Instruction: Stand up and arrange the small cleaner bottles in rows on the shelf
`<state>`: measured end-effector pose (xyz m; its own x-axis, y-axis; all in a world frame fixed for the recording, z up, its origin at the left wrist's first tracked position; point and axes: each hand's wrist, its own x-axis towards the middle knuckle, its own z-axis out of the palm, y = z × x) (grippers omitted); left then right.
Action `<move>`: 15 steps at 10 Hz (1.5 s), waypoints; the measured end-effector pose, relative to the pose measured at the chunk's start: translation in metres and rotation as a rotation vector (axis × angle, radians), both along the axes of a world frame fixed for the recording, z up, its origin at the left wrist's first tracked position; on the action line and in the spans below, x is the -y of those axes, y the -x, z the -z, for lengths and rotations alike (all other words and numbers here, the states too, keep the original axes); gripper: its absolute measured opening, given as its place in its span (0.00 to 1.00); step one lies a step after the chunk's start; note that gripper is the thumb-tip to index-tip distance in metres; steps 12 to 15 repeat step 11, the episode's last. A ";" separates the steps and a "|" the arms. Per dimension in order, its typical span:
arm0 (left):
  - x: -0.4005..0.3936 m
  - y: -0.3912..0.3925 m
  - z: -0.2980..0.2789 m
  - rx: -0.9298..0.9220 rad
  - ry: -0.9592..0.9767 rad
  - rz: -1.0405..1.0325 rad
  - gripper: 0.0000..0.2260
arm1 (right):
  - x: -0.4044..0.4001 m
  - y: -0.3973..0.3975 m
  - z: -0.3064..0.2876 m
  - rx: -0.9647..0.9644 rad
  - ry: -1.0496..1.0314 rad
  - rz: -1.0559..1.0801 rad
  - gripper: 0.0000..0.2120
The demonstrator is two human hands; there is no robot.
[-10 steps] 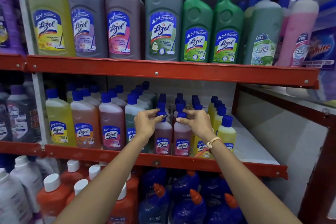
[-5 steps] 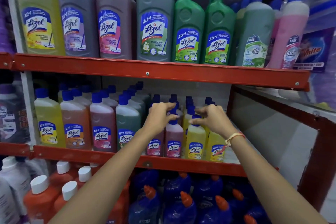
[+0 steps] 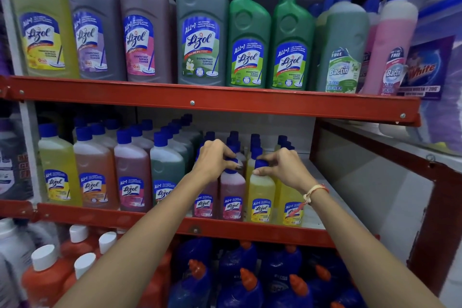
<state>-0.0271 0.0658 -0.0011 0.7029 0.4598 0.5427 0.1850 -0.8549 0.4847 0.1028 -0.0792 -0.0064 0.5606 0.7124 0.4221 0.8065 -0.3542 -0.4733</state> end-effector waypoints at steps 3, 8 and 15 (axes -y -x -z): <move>0.012 0.004 -0.009 0.077 -0.014 0.066 0.21 | 0.025 0.003 -0.016 -0.075 -0.081 -0.061 0.33; 0.047 -0.032 -0.003 0.040 0.070 0.095 0.17 | 0.069 -0.028 -0.002 -0.097 -0.119 0.001 0.23; 0.051 -0.029 -0.002 0.028 0.096 0.109 0.18 | 0.068 -0.032 0.001 -0.090 -0.125 -0.039 0.25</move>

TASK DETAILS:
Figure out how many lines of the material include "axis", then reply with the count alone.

WRITTEN REPLY:
2